The Roman Canon, commonly known in recent decades as Eucharistic Prayer I, has been central to the Mass for a thousand years. For most of those years, it was the only Eucharistic Prayer. It is the second-longest Eucharistic Prayer in the Third Roman Missal, and this is because it has two lists of Saints mentioned by name, all of whom hold special places among the Communion of Saints who are with us at every Mass. Over the next few weeks I will endeavor to go through those lists so that we can all get an idea of who those Saints are.

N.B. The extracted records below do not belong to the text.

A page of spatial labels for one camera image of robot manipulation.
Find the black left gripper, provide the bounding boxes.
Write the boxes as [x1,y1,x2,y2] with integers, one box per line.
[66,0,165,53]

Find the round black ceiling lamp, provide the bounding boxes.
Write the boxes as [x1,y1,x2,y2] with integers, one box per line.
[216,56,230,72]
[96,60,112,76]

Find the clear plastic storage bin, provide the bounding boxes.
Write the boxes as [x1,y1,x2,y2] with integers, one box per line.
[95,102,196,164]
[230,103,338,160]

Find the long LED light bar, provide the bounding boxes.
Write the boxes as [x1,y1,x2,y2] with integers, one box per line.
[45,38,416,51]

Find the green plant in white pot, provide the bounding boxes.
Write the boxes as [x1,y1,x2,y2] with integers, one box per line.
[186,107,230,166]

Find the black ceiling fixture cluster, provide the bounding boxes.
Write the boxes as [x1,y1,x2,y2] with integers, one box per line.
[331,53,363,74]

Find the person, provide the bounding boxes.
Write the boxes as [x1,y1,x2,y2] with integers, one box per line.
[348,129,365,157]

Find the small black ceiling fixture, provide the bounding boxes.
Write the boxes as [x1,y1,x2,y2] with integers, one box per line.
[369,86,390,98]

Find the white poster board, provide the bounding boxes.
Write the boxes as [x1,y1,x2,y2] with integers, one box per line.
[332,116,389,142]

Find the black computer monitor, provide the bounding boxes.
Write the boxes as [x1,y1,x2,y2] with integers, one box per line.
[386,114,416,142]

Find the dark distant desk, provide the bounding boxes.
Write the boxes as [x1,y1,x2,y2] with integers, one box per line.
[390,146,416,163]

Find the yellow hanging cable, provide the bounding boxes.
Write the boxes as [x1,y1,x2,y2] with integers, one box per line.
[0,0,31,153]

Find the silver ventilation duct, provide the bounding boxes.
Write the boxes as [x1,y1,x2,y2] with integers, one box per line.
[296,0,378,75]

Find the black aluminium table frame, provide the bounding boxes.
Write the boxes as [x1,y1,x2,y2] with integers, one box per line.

First of all and, therefore, more than all, we honor the memory of the “glorious ever Virgin Mary, Mother of God and our Lord Jesus Christ.” Mary is rightly named in the first place; She is Queen not merely of the Apostles amid Martyrs, but of all the Saints. Her name is not mentioned simply, but with honorable qualifications, that proclaim Her grandeur and dignity. She is called “the glorious”; for as Queen of Heaven and of earth, She is elevated above all the choirs of Angels and Saints in eternal bliss and glory. She was taken up to Heaven in body and soul in glory; there She wears the most beautiful crown of honor. As on earth She excelled all creatures by the fullness of grace, the wealth of virtues, so in the next life She surpasses all the citizens of Heaven by the splendor and magnificence of Her glory. Because She was on earth the most humble, the most pure, the most devout, the most loving, the most sorrowful, therefore, She is now in Heaven the most glorious amid the most happy. For all these reasons and more, Mary is rightly named first in the Canon.